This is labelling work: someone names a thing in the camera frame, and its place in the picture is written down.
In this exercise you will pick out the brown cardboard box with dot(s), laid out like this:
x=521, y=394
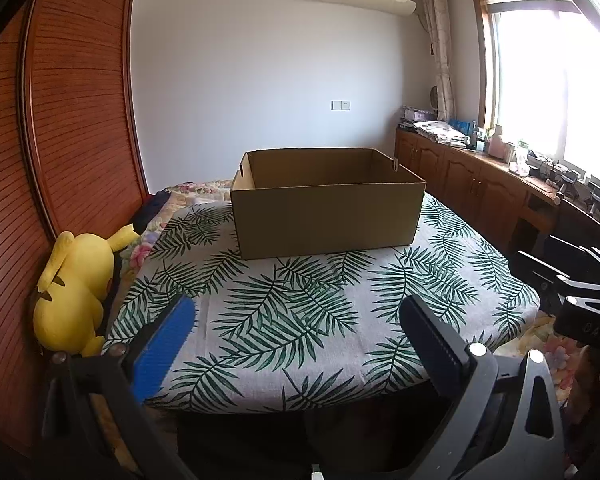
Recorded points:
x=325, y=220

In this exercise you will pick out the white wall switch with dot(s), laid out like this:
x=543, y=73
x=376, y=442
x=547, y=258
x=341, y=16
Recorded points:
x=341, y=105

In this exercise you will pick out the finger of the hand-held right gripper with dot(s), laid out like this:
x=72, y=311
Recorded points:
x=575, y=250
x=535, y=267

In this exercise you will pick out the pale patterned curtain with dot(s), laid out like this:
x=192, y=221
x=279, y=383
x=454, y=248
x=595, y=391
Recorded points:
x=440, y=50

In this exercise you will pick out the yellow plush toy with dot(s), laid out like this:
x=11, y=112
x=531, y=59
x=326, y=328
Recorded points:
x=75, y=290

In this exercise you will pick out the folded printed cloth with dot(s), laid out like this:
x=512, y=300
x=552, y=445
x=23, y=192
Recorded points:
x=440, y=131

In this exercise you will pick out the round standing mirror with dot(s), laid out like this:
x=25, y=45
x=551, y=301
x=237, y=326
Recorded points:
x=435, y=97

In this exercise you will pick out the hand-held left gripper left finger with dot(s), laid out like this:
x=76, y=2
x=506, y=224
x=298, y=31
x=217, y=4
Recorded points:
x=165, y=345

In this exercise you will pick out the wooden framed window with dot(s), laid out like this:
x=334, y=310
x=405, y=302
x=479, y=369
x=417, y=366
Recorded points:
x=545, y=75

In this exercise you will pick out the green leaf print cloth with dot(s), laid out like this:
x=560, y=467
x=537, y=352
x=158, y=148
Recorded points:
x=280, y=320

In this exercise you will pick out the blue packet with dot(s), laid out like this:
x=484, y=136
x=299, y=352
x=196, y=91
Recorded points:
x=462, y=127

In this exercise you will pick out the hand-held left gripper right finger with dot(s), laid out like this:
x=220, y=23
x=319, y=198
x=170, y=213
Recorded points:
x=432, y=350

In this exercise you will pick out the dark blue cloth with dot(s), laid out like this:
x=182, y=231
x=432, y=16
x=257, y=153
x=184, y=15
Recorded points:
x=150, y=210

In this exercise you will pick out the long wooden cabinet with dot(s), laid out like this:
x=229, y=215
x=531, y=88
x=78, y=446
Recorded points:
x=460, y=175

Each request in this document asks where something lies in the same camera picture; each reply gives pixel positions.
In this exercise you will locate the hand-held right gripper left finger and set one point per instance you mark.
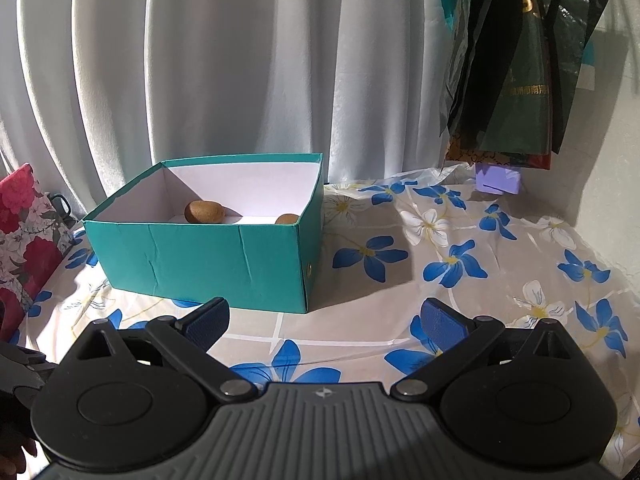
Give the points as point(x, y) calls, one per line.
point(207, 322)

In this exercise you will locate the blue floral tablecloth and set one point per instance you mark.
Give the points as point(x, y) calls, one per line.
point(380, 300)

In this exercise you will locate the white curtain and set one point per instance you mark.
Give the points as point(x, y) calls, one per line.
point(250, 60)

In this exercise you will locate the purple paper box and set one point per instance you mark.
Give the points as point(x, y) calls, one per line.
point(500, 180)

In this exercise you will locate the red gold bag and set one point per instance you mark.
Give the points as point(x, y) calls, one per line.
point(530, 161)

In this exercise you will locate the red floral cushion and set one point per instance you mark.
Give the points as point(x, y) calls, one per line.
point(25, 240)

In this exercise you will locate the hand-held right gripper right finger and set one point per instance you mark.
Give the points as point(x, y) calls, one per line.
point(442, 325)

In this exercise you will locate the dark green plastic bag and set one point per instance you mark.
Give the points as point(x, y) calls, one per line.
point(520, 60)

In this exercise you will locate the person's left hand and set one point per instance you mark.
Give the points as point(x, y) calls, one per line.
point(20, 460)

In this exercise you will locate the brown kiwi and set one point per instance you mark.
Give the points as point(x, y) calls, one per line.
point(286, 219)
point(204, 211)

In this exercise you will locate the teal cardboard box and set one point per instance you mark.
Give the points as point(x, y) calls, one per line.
◇ ◇ ◇ ◇
What you have to do
All that is wanted is the stretch of lines above from the one containing "x=341, y=16" through the one containing "In this exercise you will pick out the pale", duplicated exactly.

Answer for the task
x=341, y=16
Recorded points:
x=341, y=105

In this exercise you will pick out the finger of the hand-held right gripper with dot(s), laid out like this:
x=72, y=311
Recorded points:
x=575, y=250
x=535, y=267

In this exercise you will pick out the pale patterned curtain with dot(s), laid out like this:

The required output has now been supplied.